The Hive and Impala Virtual Warehouses use concurrency auto-scaling under certain conditions, but the auto-scaling implementation is different. You learn about the Hive Virtual Warehouse concurrency auto-scaling, which helps you better configure a Hive Virtual Warehouse for running BI queries.

Concurrency auto-scaling is designed for running BI queries. When the query load increases, auto-scaling increases. The query load grows proportionally with the number of concurrent queries and query complexity. When you run the BI query, HiveServer generates a preliminary query execution plan.

HiveServer locates an available query coordinator in the Virtual Warehouse to handle the query. The query coordinator generates the final query plan that distributes query tasks across available executors for execution. Each query coordinator can send query tasks to all query executors in the executor group, as shown in the following diagram of an XSmall Virtual Warehouse, for example:

A single query on an idle Virtual Warehouse does not cause auto-scaling. The query uses the resources available at the time of the query submission. Only subsequent queries can cause auto-scaling.

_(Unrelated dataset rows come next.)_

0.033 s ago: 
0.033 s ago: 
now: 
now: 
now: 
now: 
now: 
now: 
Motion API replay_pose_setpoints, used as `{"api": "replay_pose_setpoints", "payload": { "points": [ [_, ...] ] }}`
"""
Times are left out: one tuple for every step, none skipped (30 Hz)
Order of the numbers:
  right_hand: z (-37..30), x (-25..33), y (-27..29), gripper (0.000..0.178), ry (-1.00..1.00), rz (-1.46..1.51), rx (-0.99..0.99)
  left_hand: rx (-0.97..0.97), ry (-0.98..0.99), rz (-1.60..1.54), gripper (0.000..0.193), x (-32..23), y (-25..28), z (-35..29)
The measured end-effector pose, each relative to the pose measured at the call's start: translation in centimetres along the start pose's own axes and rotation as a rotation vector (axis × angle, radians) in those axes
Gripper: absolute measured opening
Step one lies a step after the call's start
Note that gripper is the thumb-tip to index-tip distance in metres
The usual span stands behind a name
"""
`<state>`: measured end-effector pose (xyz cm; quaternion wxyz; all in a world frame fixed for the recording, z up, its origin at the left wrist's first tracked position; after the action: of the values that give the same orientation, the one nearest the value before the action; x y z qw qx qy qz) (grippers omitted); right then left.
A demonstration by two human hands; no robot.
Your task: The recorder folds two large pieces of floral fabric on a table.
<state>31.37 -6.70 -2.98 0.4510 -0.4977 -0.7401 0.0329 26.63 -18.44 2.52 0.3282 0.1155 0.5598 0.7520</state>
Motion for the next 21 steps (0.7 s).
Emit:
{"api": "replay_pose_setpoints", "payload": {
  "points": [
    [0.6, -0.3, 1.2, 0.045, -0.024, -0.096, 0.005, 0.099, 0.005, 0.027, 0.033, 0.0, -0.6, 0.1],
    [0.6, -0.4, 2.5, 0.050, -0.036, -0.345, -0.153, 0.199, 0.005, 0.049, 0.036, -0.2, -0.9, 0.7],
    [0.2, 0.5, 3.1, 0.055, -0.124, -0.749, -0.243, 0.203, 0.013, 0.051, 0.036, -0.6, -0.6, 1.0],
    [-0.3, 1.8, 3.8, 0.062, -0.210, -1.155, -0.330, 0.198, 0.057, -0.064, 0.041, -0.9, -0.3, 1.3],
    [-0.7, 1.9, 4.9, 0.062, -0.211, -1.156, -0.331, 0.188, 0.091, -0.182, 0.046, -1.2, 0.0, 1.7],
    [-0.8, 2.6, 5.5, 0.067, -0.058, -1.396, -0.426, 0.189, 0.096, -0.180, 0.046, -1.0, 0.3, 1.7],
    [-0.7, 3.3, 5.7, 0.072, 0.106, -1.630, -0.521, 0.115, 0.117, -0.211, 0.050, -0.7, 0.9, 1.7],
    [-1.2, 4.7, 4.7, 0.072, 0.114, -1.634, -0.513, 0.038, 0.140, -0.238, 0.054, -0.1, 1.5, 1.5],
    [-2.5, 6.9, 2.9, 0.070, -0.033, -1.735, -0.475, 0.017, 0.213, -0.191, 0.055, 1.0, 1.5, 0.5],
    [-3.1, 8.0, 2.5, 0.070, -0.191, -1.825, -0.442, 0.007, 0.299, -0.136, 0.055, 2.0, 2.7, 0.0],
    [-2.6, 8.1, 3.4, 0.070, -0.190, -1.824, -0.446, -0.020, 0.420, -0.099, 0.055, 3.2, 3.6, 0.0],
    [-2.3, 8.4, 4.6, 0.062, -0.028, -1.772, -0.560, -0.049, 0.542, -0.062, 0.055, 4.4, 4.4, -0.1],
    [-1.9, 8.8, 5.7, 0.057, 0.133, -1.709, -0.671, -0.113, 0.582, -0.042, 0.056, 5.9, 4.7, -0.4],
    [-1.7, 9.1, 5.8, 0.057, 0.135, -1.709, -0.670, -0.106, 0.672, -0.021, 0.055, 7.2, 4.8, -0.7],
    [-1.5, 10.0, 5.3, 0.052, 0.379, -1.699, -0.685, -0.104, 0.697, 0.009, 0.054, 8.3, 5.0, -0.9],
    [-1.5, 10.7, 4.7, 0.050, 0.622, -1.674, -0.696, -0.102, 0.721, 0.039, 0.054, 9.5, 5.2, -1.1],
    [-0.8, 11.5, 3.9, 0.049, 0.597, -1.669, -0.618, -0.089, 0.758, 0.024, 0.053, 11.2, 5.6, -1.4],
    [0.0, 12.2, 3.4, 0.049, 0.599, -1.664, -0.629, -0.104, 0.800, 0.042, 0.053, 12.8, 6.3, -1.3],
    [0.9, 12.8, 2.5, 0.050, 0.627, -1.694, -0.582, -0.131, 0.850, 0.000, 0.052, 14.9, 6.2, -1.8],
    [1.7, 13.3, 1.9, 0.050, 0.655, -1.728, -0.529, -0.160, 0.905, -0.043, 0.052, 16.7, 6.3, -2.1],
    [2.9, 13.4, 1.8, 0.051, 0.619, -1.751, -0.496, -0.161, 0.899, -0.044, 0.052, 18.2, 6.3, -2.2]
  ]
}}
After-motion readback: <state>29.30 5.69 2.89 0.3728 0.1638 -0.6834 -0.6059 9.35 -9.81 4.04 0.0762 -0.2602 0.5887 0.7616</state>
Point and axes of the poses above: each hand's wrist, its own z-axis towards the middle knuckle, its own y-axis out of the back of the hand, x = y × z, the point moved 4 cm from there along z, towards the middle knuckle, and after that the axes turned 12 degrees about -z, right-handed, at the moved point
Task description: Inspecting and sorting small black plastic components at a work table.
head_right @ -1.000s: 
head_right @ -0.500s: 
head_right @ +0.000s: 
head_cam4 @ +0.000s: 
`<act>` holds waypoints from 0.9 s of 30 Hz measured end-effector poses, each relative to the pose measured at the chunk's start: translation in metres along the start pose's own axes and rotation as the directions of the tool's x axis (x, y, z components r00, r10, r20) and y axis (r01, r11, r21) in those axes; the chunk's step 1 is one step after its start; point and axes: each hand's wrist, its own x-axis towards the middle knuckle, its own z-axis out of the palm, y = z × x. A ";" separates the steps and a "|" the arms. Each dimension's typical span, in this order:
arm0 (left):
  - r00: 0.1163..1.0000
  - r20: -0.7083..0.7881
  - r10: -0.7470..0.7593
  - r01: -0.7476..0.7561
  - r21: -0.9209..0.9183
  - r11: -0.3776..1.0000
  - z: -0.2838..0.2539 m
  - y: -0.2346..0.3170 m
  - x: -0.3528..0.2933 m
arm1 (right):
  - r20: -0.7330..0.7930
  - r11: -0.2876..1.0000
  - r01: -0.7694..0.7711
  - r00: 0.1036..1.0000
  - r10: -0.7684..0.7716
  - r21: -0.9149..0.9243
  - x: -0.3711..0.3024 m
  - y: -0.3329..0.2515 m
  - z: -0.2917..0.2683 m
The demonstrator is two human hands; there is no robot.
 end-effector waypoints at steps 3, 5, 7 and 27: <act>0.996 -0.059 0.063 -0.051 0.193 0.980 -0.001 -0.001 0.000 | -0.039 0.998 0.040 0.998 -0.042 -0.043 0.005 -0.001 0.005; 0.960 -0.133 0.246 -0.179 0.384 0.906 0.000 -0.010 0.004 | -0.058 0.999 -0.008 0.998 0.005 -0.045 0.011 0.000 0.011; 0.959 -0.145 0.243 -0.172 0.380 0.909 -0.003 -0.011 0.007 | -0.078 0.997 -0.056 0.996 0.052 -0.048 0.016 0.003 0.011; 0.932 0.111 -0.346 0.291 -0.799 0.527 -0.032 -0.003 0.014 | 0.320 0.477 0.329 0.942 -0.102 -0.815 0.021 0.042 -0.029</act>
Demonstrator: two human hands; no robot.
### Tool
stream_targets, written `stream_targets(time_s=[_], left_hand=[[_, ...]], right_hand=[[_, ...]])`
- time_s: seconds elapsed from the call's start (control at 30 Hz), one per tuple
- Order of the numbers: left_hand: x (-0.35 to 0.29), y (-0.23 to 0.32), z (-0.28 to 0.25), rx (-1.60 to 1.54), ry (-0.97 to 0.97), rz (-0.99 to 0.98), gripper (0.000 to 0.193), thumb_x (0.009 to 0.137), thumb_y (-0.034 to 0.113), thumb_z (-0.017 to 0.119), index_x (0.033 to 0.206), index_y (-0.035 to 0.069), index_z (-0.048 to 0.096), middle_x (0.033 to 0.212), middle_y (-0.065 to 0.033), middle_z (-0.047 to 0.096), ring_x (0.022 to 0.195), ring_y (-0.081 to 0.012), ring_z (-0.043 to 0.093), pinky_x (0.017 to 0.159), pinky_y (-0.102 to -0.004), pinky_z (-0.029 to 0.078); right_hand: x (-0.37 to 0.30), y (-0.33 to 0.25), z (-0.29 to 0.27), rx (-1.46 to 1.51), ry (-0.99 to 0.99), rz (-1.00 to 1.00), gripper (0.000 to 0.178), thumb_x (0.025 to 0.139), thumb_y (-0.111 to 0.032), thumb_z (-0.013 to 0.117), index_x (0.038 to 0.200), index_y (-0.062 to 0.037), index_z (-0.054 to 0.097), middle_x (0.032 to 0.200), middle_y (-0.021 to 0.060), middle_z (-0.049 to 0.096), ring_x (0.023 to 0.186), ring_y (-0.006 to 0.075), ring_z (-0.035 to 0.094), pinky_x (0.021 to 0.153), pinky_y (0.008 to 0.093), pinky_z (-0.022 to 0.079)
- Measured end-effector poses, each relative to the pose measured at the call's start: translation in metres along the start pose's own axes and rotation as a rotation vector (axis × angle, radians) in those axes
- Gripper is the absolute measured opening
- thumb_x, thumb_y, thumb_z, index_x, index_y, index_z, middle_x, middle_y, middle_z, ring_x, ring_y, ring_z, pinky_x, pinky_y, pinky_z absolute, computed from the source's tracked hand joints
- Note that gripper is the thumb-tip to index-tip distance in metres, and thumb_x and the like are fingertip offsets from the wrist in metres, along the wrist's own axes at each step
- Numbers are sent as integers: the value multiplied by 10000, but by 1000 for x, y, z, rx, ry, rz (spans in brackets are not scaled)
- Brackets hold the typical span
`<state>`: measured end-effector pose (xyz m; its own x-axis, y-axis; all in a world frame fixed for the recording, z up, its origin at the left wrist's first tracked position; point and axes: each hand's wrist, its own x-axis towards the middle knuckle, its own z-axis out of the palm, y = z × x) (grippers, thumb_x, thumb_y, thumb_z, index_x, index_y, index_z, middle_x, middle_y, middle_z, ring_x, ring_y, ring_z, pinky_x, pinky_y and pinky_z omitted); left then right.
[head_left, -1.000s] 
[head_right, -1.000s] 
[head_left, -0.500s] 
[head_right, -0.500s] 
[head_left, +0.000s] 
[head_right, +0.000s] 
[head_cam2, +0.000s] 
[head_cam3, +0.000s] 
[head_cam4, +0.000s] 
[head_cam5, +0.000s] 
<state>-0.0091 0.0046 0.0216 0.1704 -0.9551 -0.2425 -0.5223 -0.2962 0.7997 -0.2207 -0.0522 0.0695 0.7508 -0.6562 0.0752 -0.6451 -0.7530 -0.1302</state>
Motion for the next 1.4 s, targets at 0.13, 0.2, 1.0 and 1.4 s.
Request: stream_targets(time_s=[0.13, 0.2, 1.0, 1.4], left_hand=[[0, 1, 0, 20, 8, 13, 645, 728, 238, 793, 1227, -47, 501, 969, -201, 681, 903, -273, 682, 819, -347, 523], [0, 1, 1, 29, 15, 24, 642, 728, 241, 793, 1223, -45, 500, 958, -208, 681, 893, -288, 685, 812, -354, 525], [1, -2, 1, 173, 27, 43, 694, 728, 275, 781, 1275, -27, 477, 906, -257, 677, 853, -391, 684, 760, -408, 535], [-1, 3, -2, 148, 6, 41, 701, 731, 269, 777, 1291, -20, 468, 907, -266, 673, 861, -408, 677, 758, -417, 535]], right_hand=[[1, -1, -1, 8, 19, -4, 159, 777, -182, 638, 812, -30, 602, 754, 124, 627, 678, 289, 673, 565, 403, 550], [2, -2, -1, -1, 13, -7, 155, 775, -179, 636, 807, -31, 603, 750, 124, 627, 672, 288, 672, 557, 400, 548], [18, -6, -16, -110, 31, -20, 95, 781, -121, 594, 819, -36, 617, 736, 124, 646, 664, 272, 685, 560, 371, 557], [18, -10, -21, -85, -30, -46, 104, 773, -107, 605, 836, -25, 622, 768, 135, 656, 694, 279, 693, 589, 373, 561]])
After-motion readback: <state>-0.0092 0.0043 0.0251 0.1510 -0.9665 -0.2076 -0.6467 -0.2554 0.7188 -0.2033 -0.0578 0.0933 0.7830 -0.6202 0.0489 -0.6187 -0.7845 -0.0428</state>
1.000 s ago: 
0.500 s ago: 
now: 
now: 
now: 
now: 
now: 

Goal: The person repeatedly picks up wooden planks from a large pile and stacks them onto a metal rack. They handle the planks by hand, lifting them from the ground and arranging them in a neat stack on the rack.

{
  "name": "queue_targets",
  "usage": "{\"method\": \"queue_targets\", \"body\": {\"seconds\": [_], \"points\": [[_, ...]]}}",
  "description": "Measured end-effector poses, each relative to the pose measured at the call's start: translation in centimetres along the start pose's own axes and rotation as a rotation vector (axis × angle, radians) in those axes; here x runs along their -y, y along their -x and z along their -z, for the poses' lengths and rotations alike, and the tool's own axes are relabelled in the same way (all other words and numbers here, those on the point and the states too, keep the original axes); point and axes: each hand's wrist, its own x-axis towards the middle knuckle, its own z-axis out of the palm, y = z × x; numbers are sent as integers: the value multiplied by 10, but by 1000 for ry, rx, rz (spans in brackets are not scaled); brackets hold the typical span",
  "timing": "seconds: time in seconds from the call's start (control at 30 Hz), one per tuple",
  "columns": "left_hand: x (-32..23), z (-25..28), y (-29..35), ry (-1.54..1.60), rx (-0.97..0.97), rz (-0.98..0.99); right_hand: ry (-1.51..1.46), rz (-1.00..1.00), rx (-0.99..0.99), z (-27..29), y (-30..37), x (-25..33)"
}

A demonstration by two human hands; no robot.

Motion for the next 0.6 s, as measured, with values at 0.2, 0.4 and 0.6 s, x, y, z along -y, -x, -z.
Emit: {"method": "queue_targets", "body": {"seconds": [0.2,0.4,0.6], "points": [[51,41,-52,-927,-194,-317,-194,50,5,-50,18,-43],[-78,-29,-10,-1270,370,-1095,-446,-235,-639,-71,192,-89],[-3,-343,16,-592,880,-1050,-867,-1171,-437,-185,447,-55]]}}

Auto-scaling occurs when either the headroom, or wait time, exceeds the threshold you configure. Additional query executor groups are added to do the scaling, as shown in the following diagram.

The number of simultaneously running queries are equal to the number of query coordinators. A query executor can run 12 query fragments at the same time. The size of executor groups is determined by the size you choose when you create the Virtual Warehouse (XSMALL, SMALL, MEDIUM, or LARGE). A single query is always contained within a single executor group and never spans multiple executor groups. The throughput for an individual query is determined by the original size of the warehouse.

The following diagram shows the same basic auto-scaling scenario as the diagram above but from a different perspective. In this diagram the query coordinator perspective, instead of the executor group, is shown.

There are as many query coordinators as executors, but there is not a one-to-one correspondence. Instead, each query coordinator can interact with all executors. However, one query coordinator can only orchestrate the execution of tasks for one query at a time, so the number of query coordinators determines the query parallelism limit.